Here at the cult, Martha's loved, or something like it. "For once in her life," Patrick says about Martha, "she needs some real care." Even at first sight, Patrick knows her. "You look like a Marcy May," he says on their first meeting, re-christening her. "My grandmother's name was Marcy," Marcy May, nee Martha, replies. Receiving Patrick's love -- he's fickle and the object of his love always changes -- is quite the experience. He sees right into his followers and builds them up. He expresses affection better than anyone in the film. At a guitar-circle, he takes his turn and premieres Marcy's Song: "A smile so inviting / a body so tall." The first verse we hear from off-frame, Marcy May's face in close-up. We know who she's staring at, a goofy half smile on her face. There's a cut to a medium-shot of Patrick looking almost directly at the camera and at us the audience. He sings to us, loves us, too. We're seduced.
Life at the Connecticut vacation home, on the other hand, only looks like a refuge. Sure, it's safe. But, there's almost an inverse relation between safety and love. Here, Marcy May is plain old Martha. Her sister, Lucy (Sarah Paulson), says she's happy to have her long-lost sister back, though, there's an air of imposition. Lucy's life is pretty typically full with her husband's architect salary and their SUV. Their vacation house is all floor-to-celing windows overlooking the lake and the woods. If there's one thing that would be a hair in Lucy's soup, it would be the return of a shell-shocked, broken cultist sister. One night, when Lucy and her husband have sex, Martha (“I was lonely”) climbs on to their bed, though over the sheets and on the corner farthest from them. Sex for Martha is not the missionary-stuff of married life. It's of crowded-rooms, of drug-addled waking as Patrick, no vaseline, climbs on. "I can't do it anymore," Lucy tells her sister when sisterly-love becomes too hard, "I'm trying to have a family and I don't feel safe having you around." Martha calls Lucy out on her (Lucy's) coldness, on her politeness-masquerading-as-tender-love-and-care: "You'd make a shitty mother."
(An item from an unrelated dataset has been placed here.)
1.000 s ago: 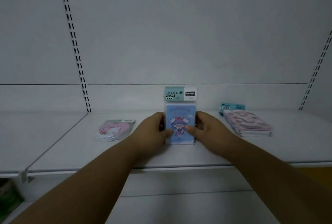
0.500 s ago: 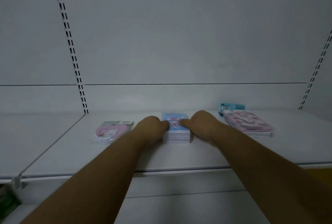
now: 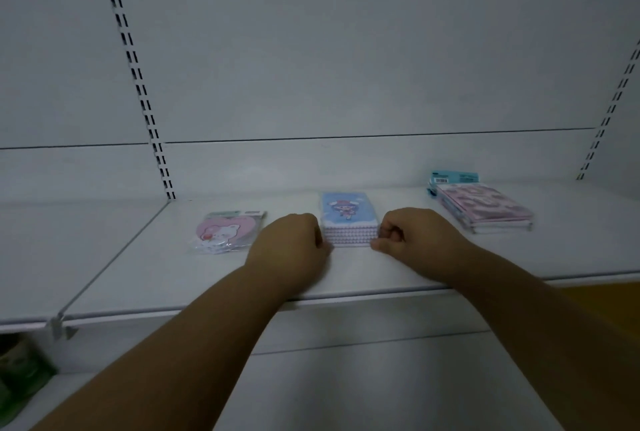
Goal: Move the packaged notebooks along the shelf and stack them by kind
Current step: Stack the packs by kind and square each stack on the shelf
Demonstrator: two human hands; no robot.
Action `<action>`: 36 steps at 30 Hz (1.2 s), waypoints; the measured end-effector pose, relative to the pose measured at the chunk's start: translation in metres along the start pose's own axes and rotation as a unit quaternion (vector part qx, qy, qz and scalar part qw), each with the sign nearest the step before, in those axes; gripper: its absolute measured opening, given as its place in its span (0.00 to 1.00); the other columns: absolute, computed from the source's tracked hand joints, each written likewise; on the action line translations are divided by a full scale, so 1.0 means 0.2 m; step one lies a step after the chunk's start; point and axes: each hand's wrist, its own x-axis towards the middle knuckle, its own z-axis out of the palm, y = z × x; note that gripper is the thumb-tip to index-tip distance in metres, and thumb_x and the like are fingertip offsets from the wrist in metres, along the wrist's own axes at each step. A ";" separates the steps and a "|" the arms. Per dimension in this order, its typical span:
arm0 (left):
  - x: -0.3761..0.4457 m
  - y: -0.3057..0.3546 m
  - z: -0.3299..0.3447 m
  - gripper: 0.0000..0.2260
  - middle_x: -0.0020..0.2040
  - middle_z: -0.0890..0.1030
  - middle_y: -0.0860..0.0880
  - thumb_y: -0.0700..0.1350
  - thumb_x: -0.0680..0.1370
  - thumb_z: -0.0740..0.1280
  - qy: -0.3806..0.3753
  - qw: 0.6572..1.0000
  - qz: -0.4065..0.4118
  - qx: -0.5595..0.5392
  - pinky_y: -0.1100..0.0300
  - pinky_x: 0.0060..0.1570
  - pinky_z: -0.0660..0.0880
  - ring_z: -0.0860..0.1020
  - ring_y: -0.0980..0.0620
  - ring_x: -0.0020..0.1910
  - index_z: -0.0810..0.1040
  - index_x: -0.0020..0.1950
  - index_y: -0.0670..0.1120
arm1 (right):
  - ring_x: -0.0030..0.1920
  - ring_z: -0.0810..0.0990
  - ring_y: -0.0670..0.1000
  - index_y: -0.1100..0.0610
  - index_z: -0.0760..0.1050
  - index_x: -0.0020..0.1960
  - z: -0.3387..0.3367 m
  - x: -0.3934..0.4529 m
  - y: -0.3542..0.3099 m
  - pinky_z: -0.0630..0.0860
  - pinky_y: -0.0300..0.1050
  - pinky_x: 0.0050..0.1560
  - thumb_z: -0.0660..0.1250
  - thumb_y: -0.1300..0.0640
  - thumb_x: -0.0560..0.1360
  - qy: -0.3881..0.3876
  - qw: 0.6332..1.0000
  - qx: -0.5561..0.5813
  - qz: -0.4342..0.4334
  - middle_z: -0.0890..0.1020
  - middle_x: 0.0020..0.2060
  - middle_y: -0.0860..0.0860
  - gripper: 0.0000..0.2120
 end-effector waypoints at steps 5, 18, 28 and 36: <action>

Martha's mind is busted after two years of Patrick. Throughout her time at her sister's, she's afraid that Patrick will track her down and bring her back. "Do you ever wonder what's dreams and what's memories?" Director Sean Durkin (29-years-old!) cuts back and forth between the vacation home and the farm to create a sense of disorientation and dread. The shots of the trees, the naked bodies swimming, often don't definitively belong to one world or the other because they’re so similar. The Connecticut vacation home is a mere 3-hour drive from the Catskills cult, we learn. Durkin knows his Polanski as many of the shots, voices coming from somewhere unseen, people walking and ducking into frame, recall Rosemary's Baby. Like Rosemary, Marcy May’s / Martha’s a priori is paranoia and confusion. Marcy May / Martha is searching for love and companionship wherever it might exist, in her old family and in a new one. And anyone looking for love in this world needs to be at least a little paranoid and confused.